The signature of an attorney or party constitutes a certification by him that he has read the pleading, motion, or other paper; that to the best of his knowledge, information, and belief formed after reasonable inquiry it is well grounded in fact and is warranted by existing law or a good faith argument for the extension, modification, or reversal of existing law, and that it is not interposed for any improper purpose, such as to harass or to cause unnecessary delay or needless increase in the cost of litigation.

This rule, like rule 11 of the Federal Rules of Civil Procedure, which it virtually mirrors, “emphasizes an attorney’s public duty as an officer of the court, as opposed to the attorney’s private duty to represent a client’s interest zealously.” See N. Klausner, The Dynamics of Rule 11: Preventing Frivolous Litigation by Demanding Professional Responsibility, 61 N.Y.U.L. Rev. 300, 301 (1986) (in re Fed. R.Civ.P. 11).

Sanctions were imposed because the trial court found that Booth’s counterclaim, which she filed against Clarks, lacked merit and was filed in bad faith because Booth had quitclaimed her interest in the property and contract to Gurr on May 30, 1986, months before the alleged unlawful entry by Clarks in November 1986. In a written objection to plaintiffs’ request for imposition of sanctions, Hunt asserted that although Booth quitclaimed her interest to Gurr by a deed dated May 30, 1986, it was without consideration and was done for the purpose of enabling Gurr to obtain a loan for her to be secured by Booth’s equitable interest in the property. He further asserts that Booth retained the right to possession of the property and that when Clarks unlawfully entered upon it in November 1986, it was Booth’s, not Gurr’s, right of possession which was disturbed. Appellants further support this argument by pointing to the fact that the quitclaim *1150deed from Gurr to Myers, while dated July 1, 1986, was not recorded until April 1, 1987.

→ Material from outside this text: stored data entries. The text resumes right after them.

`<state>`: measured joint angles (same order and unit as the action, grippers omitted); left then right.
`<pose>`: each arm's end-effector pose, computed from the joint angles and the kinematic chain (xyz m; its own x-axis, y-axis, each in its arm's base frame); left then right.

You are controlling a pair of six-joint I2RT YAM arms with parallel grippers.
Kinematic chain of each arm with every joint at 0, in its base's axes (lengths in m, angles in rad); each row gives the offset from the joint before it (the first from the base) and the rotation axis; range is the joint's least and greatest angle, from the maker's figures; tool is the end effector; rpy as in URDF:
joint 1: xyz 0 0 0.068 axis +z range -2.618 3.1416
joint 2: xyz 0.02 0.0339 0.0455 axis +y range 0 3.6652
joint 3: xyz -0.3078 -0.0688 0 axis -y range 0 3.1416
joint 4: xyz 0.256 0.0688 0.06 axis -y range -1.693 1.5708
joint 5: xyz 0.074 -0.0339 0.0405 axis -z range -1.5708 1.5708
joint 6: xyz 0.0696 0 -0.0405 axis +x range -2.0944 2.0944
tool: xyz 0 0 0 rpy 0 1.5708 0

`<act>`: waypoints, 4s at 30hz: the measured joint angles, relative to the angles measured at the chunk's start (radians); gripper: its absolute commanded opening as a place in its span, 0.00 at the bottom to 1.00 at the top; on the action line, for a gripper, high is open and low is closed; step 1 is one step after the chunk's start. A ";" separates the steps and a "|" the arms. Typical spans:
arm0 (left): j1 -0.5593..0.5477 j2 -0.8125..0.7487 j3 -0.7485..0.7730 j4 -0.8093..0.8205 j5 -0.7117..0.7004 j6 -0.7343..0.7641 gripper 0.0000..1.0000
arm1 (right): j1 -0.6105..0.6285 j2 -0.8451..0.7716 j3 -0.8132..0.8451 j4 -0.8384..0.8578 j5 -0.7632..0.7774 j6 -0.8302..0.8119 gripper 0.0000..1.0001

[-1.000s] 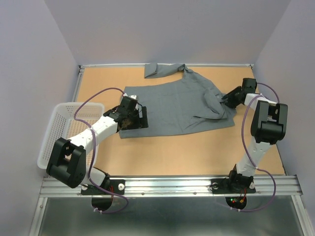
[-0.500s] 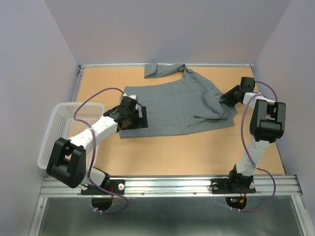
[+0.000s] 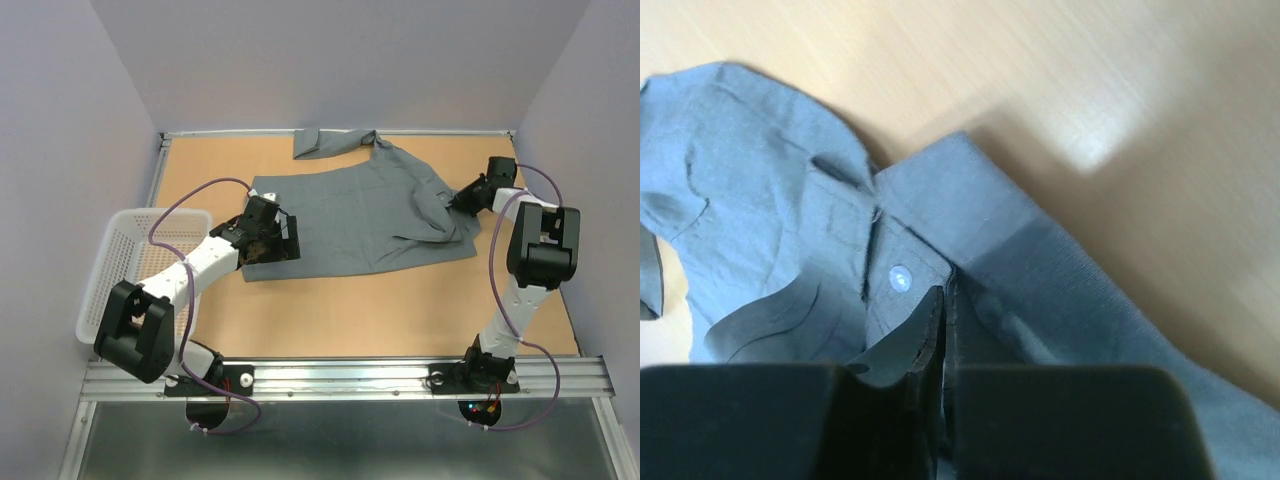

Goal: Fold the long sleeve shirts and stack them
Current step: Fold the shirt

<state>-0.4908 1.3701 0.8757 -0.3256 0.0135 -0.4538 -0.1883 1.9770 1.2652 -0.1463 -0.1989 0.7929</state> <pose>0.2733 -0.1471 0.2415 -0.7897 -0.0750 -0.6088 0.1482 0.9398 -0.3079 0.4620 -0.0740 0.1669 -0.4813 0.8026 -0.3524 0.5692 0.5919 0.5707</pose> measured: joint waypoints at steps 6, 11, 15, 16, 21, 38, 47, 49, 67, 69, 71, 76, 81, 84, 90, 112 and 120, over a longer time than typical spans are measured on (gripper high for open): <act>0.000 -0.025 0.000 0.001 -0.032 0.006 0.98 | 0.015 -0.072 0.054 -0.025 -0.018 -0.081 0.01; 0.000 -0.060 0.000 0.023 -0.045 0.023 0.98 | 0.083 -0.188 0.164 -0.024 -0.085 -0.223 0.01; 0.000 -0.090 0.008 0.048 -0.049 0.046 0.98 | 0.158 -0.253 0.200 -0.026 -0.156 -0.336 0.01; 0.000 -0.096 0.013 0.053 -0.051 0.051 0.98 | 0.182 -0.263 0.202 -0.029 -0.170 -0.368 0.01; 0.000 -0.125 0.041 0.079 -0.061 0.067 0.98 | 0.299 -0.271 0.208 -0.071 -0.206 -0.467 0.01; 0.009 -0.139 0.074 0.098 -0.104 -0.037 0.97 | 0.645 -0.208 0.314 -0.078 -0.050 -0.432 0.01; 0.052 -0.139 0.074 0.104 -0.098 -0.094 0.97 | 0.747 -0.111 0.296 0.030 0.086 -0.290 0.01; 0.052 -0.139 0.074 0.106 -0.094 -0.095 0.96 | 0.745 -0.101 0.290 0.054 0.113 -0.262 0.01; 0.095 -0.124 0.073 0.129 -0.071 -0.102 0.96 | 0.738 -0.050 0.291 0.358 0.251 -0.111 0.02; 0.110 -0.118 0.073 0.135 -0.064 -0.103 0.96 | 0.738 -0.049 0.293 0.387 0.231 -0.103 0.16; 0.126 -0.110 0.073 0.143 -0.056 -0.103 0.97 | 0.737 -0.035 0.300 0.411 0.188 -0.088 0.42; 0.170 -0.085 0.074 0.161 -0.039 -0.101 0.96 | 0.737 0.019 0.301 0.416 0.064 -0.079 0.82; 0.196 0.009 0.138 0.163 -0.029 -0.073 0.98 | 0.737 0.019 0.291 0.315 0.014 -0.146 0.86; 0.198 0.090 0.220 0.165 -0.025 -0.048 0.98 | 0.729 -0.029 0.289 0.208 0.045 -0.211 0.86; 0.198 0.343 0.471 0.161 0.024 0.020 0.97 | 0.630 -0.291 0.163 0.026 0.124 -0.312 0.85; 0.196 0.976 1.017 0.206 0.243 0.360 0.73 | 0.563 -0.618 -0.247 -0.185 0.079 -0.420 0.85; 0.196 1.041 1.073 0.205 0.299 0.360 0.65 | 0.563 -0.636 -0.279 -0.186 0.078 -0.422 0.85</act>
<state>-0.2947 2.4107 1.9488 -0.1204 0.3126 -0.0937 0.3744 1.3411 0.9859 -0.3325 -0.1207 0.3714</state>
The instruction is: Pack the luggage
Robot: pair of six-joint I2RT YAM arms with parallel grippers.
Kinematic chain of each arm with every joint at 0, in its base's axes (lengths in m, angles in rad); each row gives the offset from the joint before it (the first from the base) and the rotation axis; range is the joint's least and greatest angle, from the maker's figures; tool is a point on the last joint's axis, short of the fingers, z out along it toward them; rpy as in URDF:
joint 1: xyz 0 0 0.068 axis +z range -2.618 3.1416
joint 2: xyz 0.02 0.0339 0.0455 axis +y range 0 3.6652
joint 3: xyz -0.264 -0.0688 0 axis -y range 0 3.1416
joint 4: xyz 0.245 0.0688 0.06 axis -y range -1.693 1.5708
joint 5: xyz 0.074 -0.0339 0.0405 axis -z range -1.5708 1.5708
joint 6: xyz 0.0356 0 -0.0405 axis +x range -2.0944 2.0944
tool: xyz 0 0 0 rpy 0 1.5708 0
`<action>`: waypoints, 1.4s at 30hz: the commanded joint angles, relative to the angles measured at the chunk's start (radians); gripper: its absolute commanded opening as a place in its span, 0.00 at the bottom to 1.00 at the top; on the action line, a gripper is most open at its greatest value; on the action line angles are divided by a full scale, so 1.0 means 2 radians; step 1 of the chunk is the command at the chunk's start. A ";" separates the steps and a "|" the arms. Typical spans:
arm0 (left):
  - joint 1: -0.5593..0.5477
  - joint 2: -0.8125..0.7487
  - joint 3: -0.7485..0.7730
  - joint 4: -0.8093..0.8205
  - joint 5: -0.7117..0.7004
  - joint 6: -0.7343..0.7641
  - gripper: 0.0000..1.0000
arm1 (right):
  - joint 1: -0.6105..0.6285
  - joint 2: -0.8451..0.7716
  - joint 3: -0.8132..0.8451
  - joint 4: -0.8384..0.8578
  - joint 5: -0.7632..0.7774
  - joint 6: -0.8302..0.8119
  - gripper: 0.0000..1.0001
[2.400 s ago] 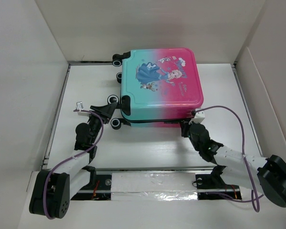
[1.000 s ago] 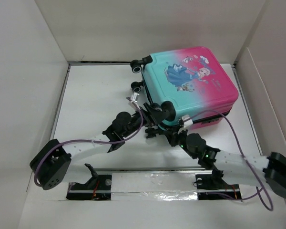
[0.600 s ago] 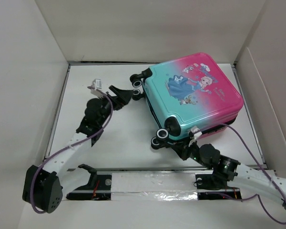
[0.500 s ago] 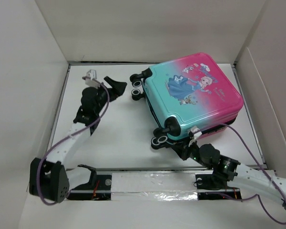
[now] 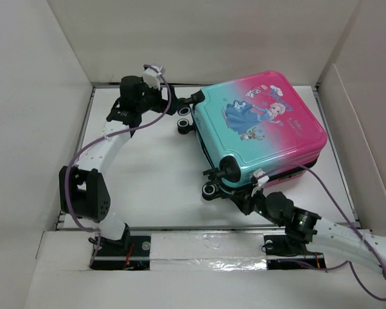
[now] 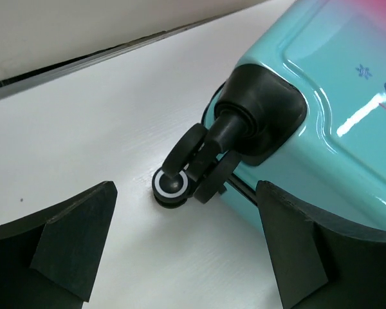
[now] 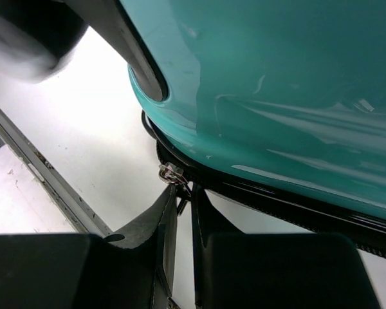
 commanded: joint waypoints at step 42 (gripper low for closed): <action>-0.075 0.225 0.233 -0.106 -0.048 0.210 0.59 | -0.067 0.021 0.047 0.067 -0.114 -0.029 0.00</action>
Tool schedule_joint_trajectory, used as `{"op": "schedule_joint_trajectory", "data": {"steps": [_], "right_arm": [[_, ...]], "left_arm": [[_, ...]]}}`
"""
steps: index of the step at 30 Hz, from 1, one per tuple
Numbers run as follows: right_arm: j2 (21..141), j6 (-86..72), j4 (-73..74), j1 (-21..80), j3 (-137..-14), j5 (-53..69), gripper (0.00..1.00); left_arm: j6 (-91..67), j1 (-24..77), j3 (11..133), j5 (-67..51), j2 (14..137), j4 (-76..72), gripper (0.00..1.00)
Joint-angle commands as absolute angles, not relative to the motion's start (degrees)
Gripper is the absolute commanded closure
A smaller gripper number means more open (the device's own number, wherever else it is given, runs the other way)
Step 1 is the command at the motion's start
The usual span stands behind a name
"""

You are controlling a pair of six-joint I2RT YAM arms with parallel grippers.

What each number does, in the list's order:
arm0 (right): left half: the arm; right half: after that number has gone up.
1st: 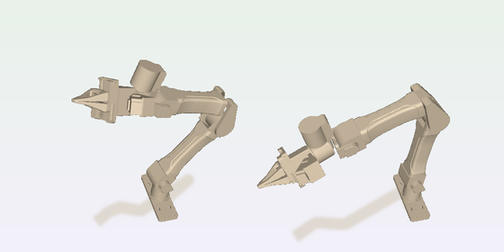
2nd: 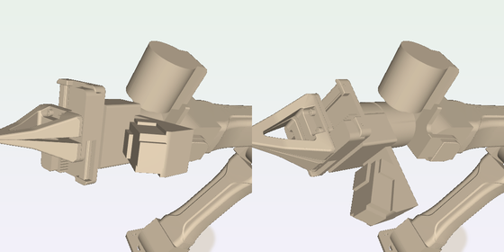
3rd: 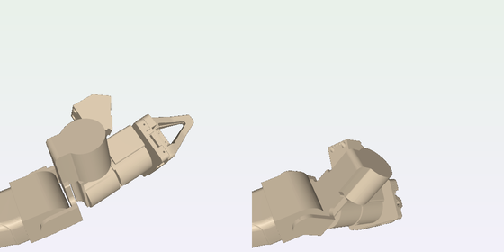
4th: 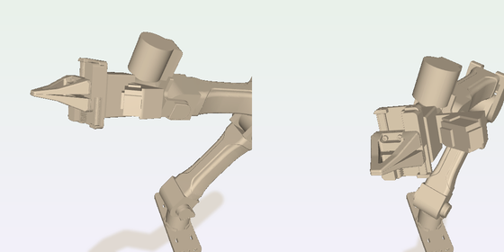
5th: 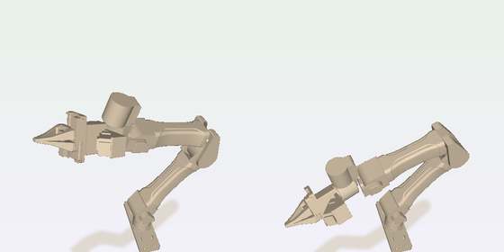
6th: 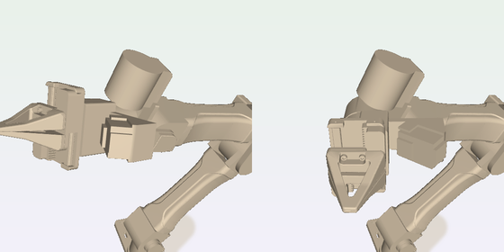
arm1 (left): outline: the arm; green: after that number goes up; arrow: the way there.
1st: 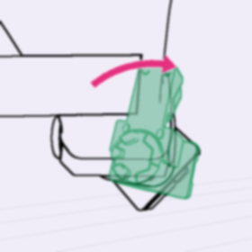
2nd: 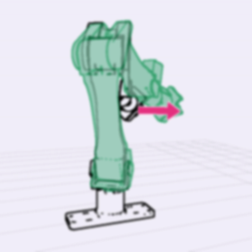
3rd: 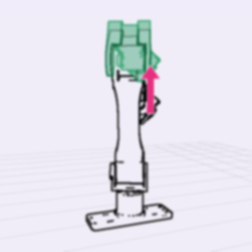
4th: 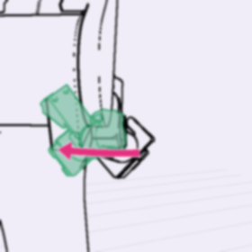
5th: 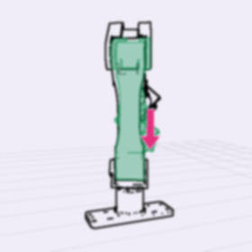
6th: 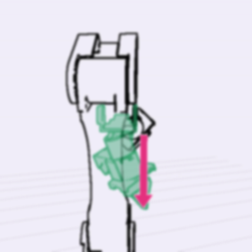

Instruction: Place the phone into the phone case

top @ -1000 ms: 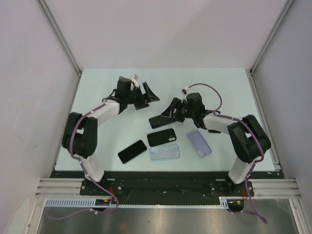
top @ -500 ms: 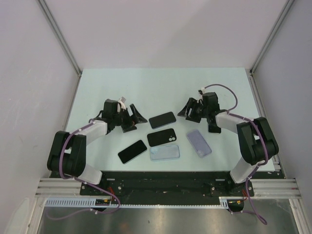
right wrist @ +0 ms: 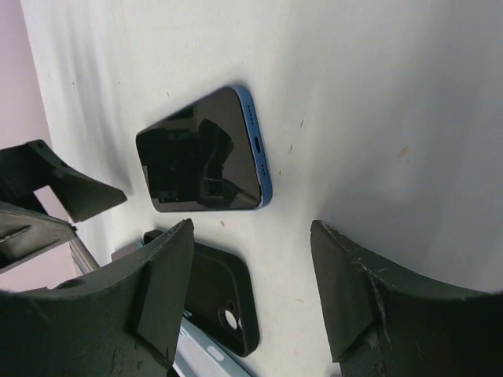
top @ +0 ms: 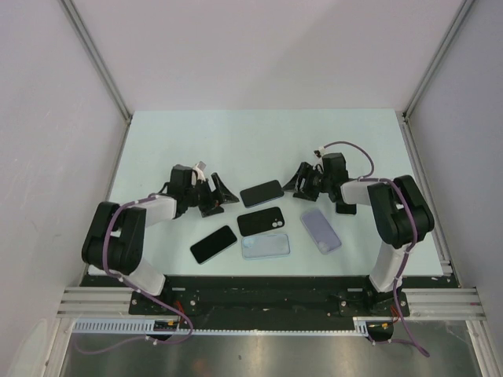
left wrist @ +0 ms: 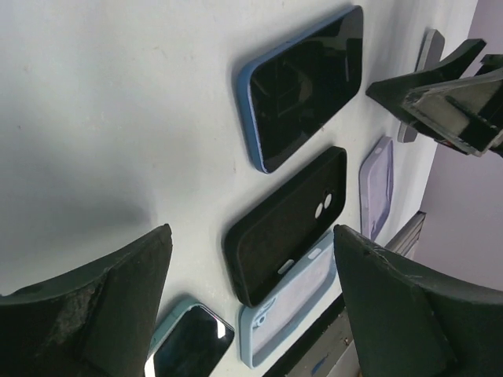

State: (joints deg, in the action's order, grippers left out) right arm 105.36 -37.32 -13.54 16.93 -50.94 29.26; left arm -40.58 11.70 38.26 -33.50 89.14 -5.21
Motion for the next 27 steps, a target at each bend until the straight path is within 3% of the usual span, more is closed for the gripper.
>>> {"op": "schedule_joint_trajectory", "data": {"steps": [1,16,27], "right_arm": [[109.41,-37.71,-14.94,16.26,-52.38,27.95,0.35],[116.72,-39.11,-13.27,20.30,-59.06,29.62,0.39],[113.91,-41.39,-15.99,22.68,-54.51,33.13,0.43]], "left_arm": [[-41.75,12.04,40.34,-35.60,92.89,-9.84,0.13],[-46.85,17.31,47.37,-35.16,106.69,-16.08,0.16],[-46.41,18.28,48.69,-34.89,105.82,-16.08,0.16]]}}
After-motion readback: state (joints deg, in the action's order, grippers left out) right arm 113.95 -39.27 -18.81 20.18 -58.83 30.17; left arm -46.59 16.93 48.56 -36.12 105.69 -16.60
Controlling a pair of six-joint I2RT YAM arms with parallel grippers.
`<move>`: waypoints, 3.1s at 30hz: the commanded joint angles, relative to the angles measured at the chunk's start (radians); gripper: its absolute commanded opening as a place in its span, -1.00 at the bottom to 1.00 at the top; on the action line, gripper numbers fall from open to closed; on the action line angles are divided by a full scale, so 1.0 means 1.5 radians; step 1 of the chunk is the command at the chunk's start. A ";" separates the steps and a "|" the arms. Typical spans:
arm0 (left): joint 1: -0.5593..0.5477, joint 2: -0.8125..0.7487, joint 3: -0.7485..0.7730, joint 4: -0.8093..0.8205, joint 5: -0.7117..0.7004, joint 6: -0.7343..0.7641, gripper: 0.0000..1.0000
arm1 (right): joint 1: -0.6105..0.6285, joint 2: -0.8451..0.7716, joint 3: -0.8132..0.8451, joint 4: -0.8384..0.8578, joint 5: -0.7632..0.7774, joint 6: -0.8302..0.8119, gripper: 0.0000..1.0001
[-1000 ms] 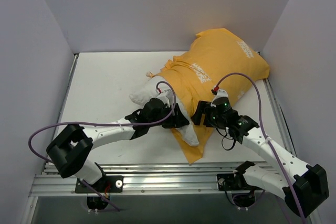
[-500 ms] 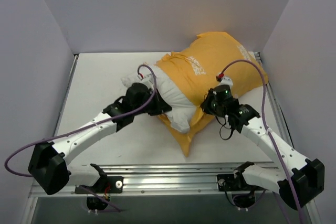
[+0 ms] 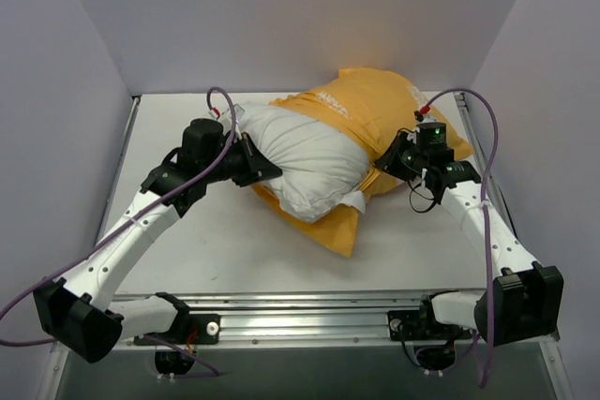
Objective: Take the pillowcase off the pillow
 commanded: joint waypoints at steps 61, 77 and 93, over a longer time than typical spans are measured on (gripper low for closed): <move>0.076 -0.203 -0.041 -0.325 0.086 0.142 0.81 | -0.160 -0.087 -0.054 -0.069 0.084 -0.044 0.25; 0.073 -0.025 -0.032 -0.002 -0.001 0.312 0.90 | 0.034 -0.083 0.164 -0.116 0.005 -0.194 0.70; -0.045 0.028 -0.207 0.058 0.013 0.208 0.27 | 0.378 0.374 0.497 -0.195 0.122 -0.443 0.75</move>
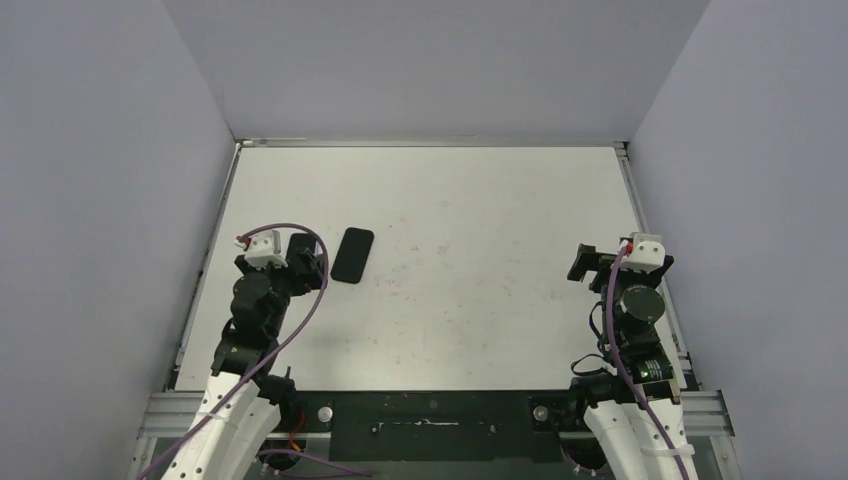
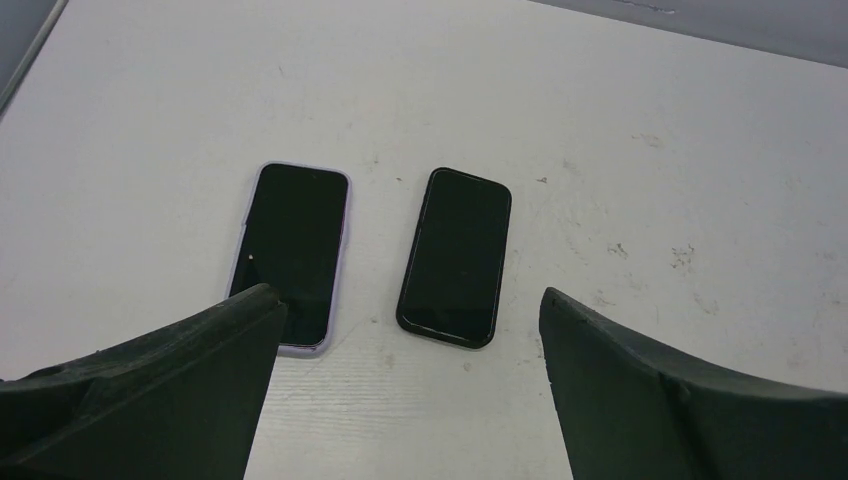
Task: Take the phone out of the phone case
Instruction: Pick up the phone at the center of the board.
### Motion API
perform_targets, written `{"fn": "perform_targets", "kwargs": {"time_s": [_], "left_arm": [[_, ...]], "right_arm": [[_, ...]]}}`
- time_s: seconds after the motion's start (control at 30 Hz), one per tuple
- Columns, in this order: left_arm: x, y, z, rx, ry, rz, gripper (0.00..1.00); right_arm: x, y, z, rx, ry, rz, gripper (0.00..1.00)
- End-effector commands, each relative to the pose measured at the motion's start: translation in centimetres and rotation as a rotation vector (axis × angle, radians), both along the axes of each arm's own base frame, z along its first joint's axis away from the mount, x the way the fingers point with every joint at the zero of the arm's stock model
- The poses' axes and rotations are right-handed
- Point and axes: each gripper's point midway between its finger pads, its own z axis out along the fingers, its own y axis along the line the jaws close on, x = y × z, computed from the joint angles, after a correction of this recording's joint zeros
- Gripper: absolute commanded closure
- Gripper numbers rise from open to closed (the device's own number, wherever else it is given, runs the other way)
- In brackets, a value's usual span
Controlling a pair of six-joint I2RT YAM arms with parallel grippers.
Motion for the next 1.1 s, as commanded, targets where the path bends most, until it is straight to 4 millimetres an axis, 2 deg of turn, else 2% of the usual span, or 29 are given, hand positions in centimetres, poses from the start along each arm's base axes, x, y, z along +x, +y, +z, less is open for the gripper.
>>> {"fn": "perform_targets", "kwargs": {"time_s": [0.0, 0.2, 0.4, 0.6, 0.83, 0.93, 1.07], "left_arm": [[0.9, -0.8, 3.1, -0.005, -0.083, -0.048, 0.03], [2.3, -2.4, 2.4, -0.046, -0.029, -0.106, 0.03], [4.9, -5.4, -0.2, -0.090, 0.128, -0.223, 0.03], [8.2, -6.7, -2.7, -0.110, 0.269, -0.242, 0.03], [11.1, -8.2, -5.7, 0.008, 0.522, -0.355, 0.03], [11.9, -8.6, -7.8, 0.056, 0.638, -0.400, 0.03], [13.2, -8.9, -9.1, 0.084, 0.726, -0.410, 0.03]], "right_arm": [[-0.2, 0.0, 2.7, 0.014, -0.073, -0.005, 0.00], [0.1, 0.2, 2.0, 0.018, -0.059, 0.004, 0.00], [0.5, 1.4, 1.3, 0.010, -0.032, 0.048, 0.00], [0.7, 2.1, 1.1, 0.008, -0.025, 0.078, 0.00], [0.7, 2.1, 1.0, 0.008, -0.017, 0.074, 0.00], [0.7, 2.2, 0.9, 0.006, -0.011, 0.077, 0.00], [0.7, 2.2, 0.8, 0.004, -0.006, 0.075, 0.00]]}}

Apparently, the trial judge did not believe these assertions. No one testified in support of them. There were no affidavits filed to that effect. Hunt’s written objection filed in the record was not verified and chiefly consisted of what Booth and Gurr had told him. While appellants’ assertions may be true and accurate, the trial judge was not obligated to find the existence of the alleged oral agreement between Booth and Gurr. He had before him the depositions of Booth and her husband in which they stated under oath that Booth had no interest in the property or contract after July 1, 1986. Additionally, Booth did not make these assertions in opposition to Clarks’ motion for summary judgment on her counterclaim. Under our standard of review, we cannot reverse a finding of fact made by the trial court unless it is “clearly erroneous.” Utah R.Civ.P. 52(a). We do not find to be clearly erroneous the finding of fact that at the time of plaintiffs’ alleged unlawful entry, Booth had no interest in the property. Therefore, we affirm the imposition of sanctions.

The judgment is affirmed, and the case is remanded to the trial court to fix reasonable attorney fee for the defense of this appeal by plaintiffs. These are recoverable under the provisions of the uniform real estate contract sued upon.

HALL, C.J., and STEWART, and DURHAM, JJ., concur. ZIMMERMAN, J., concurs in the result.